Der Paraklet, der Tröster, ist in der Kirche und in der Welt gegenwärtig. Die Gegenwart des Trösters war seitdem wie schon bei den Jüngern beim ersten Pfingstfest immer wieder zu erfahren, als "plötzlich ein Brausen vom Himmel geschah wie von einem gewaltigen Wind und das ganze Haus erfüllte, in dem sie sassen" (Apg. 2, 1-4).

"Ein Brausen wie von einem gewaltigen Wind"! Natürlich war dieses Brausen nicht in dem negativen Sinne "gewaltig", wie die Gewalt uns normalerweise begegnet. In der Regel tritt Gewalt in höchst zerstörerischer Form unerwartet in unser Leben: als Brutalität, Terror, Unterdrückung der Gewissen, als physische Gewalt gegen kleine Kinder, kriminelle Leidenschaft, Krieg, Grausamkeit, Verstoss gegen ethische und soziale Werte, als Demütigung von Menschen, menschlicher Würde und der Individualität von Menschen und wie immer das Böse sonst noch zutage tritt.

"Ein Brausen wie von einem gewaltigen Wind"! In diesen Jahren, in denen der Ökumenische Rat der Kirchen die Dekade zur Überwindung von Gewalt begleitet, denken wir gründlicher darüber nach und verstehen wir besser, was die Gegenwart des heiligen Geistes für unser Leben bedeutet. Das "gewaltige Wehen" des kommenden heiligen Geistes unterscheidet sich grundlegend von der brutal hereinbrechenden aggressiven Gewalt und dem Terror in der Welt. Das plötzliche Brausen des Geistes trifft die Zeugen mit all seiner Gewalt, doch es richtet sich nicht gegen das Gewissen und gegen das Leben von Menschen. Es ist gewaltig, aber es ist weder brutal noch zerstörerisch. Es ist gewaltig, aber es achtet das Ebenbild Gottes in den Menschen. Es ist in dem Sinne gewaltig, dass es Gottes Geist in sich birgt, einen Geist, der begeistert und uns erhebt, Freude und Mut verbreitet, immer neue Wege eröffnet und Kräfte freisetzt. Der heilige Geist weckt Hoffnung, Glauben und Liebe: vor allem Liebe zu Gott und zu unseren Mitmenschen, eine Liebe, die "die Furcht austreibt" (1. Joh. 4,18).

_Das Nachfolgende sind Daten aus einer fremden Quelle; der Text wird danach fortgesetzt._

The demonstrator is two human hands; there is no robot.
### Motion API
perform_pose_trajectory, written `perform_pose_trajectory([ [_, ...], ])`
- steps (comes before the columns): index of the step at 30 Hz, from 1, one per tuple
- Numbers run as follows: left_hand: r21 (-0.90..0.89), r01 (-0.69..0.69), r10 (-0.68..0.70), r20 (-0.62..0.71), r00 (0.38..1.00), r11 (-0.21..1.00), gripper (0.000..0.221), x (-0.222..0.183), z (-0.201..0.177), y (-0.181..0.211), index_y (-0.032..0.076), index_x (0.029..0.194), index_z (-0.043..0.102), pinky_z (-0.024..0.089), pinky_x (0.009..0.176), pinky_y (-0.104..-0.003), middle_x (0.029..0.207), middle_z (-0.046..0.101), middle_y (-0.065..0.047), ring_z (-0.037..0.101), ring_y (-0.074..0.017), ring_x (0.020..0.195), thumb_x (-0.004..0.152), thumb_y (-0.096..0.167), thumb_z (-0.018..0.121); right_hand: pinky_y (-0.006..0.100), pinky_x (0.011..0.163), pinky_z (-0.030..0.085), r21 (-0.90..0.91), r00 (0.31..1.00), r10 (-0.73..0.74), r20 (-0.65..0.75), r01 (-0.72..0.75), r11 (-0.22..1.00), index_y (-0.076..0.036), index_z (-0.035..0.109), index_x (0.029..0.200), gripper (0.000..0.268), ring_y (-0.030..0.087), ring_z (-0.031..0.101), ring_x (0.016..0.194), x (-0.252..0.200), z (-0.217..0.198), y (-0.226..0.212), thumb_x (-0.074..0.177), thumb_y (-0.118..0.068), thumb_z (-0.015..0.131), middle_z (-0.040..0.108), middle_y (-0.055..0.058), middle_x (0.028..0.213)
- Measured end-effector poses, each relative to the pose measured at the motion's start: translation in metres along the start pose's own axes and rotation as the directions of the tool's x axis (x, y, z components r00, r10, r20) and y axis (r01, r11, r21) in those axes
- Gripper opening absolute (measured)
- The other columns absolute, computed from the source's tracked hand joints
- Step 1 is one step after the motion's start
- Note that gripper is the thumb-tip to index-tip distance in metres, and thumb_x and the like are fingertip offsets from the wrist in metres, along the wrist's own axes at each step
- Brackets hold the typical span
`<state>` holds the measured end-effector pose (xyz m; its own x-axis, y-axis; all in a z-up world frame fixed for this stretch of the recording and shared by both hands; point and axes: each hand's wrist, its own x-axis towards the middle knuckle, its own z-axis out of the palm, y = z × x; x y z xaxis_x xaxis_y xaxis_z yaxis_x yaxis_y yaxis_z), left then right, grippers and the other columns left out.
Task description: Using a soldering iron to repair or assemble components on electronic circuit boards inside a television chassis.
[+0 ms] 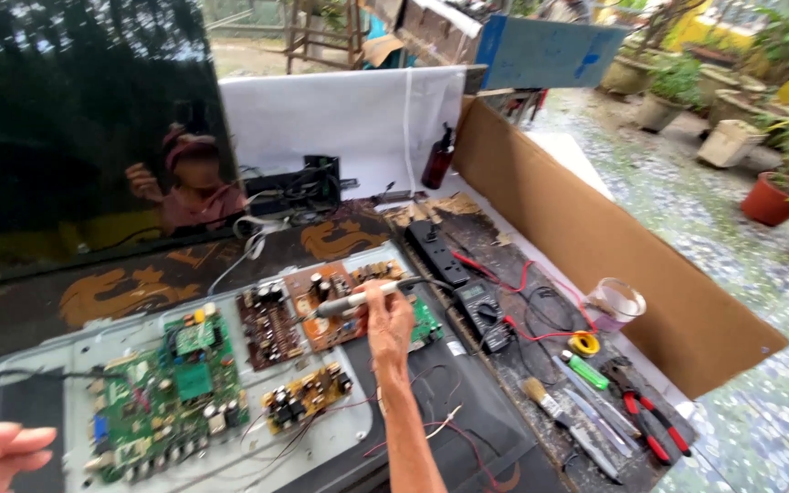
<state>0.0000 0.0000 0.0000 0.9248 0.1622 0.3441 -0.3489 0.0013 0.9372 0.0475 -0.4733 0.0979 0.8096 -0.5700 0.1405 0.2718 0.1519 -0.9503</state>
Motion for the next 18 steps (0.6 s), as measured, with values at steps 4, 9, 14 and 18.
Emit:
perform_pose_trajectory([
  [4,0.214,0.132,-0.064,-0.298,0.952,0.968,0.037,-0.050,0.137,0.206,0.005,0.157,0.046,0.038,0.056,-0.034,0.124,0.061,-0.021,0.062,-0.0307,0.100,0.131,0.029,0.036,0.026,0.038,0.041,0.037,0.998,-0.002,-0.057,0.004,0.999,-0.005,0.073,0.089,0.027,0.011,0.051,0.044,0.006,-0.002,0.003,0.099,-0.029,0.064,0.059,0.005,0.057],
  [9,0.152,-0.140,0.196,-0.458,0.867,0.978,0.027,-0.048,0.176,0.223,0.002,0.144,0.054,0.052,0.081,-0.026,0.113,0.061,-0.013,0.067,-0.0229,0.090,0.127,0.024,0.051,0.028,0.042,0.042,0.017,0.997,-0.071,0.003,0.071,0.997,-0.003,0.070,0.090,0.029,0.012,0.052,0.047,-0.003,-0.003,-0.006,0.101,-0.029,0.062,0.059,0.005,0.060],
  [14,0.166,-0.167,0.228,-0.485,0.844,0.972,0.020,-0.048,0.178,0.224,0.002,0.140,0.056,0.055,0.081,-0.027,0.111,0.062,-0.014,0.067,-0.0243,0.087,0.129,0.018,0.051,0.026,0.043,0.046,-0.054,1.000,-0.027,-0.003,0.026,0.998,-0.003,0.073,0.091,0.031,0.012,0.054,0.049,-0.009,0.002,-0.019,0.101,-0.031,0.061,0.061,0.006,0.060],
  [18,0.151,-0.172,0.225,-0.495,0.839,0.973,0.022,-0.046,0.175,0.223,0.004,0.139,0.056,0.055,0.079,-0.026,0.108,0.062,-0.012,0.068,-0.0234,0.087,0.127,0.022,0.051,0.026,0.044,0.048,-0.075,0.999,-0.029,0.019,0.030,0.997,-0.004,0.073,0.093,0.032,0.012,0.055,0.050,-0.009,0.002,-0.017,0.102,-0.032,0.060,0.061,0.006,0.062],
])
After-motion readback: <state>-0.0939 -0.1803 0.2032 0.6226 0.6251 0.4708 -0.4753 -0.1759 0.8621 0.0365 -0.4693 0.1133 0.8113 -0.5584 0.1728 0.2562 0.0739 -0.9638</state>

Nur das gewaltige Brausen des Trösters kann den brutalen Einbruch des Bösen und der Gewalt in unser Leben und in die Welt überwinden.

"Wer Ohren hat, der höre, was der Geist den Gemeinden sagt!" (Offb. 2,7. 11. 29; 3,6. 13. 22)

Die Präsidenten des ÖRK:

Dr. Agnes Abuom, Nairobi, Kenia

Pfarrerin Kathryn K. Bannister, Bison, Kansas, Vereinigte Staaten von Amerika

Bischof Jabez L. Bryce, Suva, Fidschi

S. E. Dr. Chrysostomos, Metropolit des Heiligen Stuhls von Ephesus, Istanbul, Türkei

S. H. Ignatius Zakka I. Iwas, Damaskus, Syrien

Dr. Kang Moon-Kyu, Seoul, Korea

Bischof Federico J. Pagura, Rosario, Argentinien

Bischof Eberhardt Renz, Stuttgart, Deutschland

Die Tradition der Pfingstbotschaft der Präsidenten und Präsidentinnen des Ökumenischen Rates der Kirchen (ÖRK) besteht seit 1950. Die Botschaft wird gemeinsam von den acht ÖRK-Präsidentinnen und Präsidenten verfasst, die die verschiedenen Regionen der Mitgliedschaft des Rates vertreten. Den ersten Entwurf der diesjährigen Botschaft legte S.E. Metropolit von Ephesus Chrisostomos vor. Er schrieb: "In dieser Welt der Gewalt gedenken wir des Heiligen Geistes, der über die Apostel kam wie ein 'ein gewaltiger Wind' und wie von Feuer, der aber der Welt Frieden gebracht hat."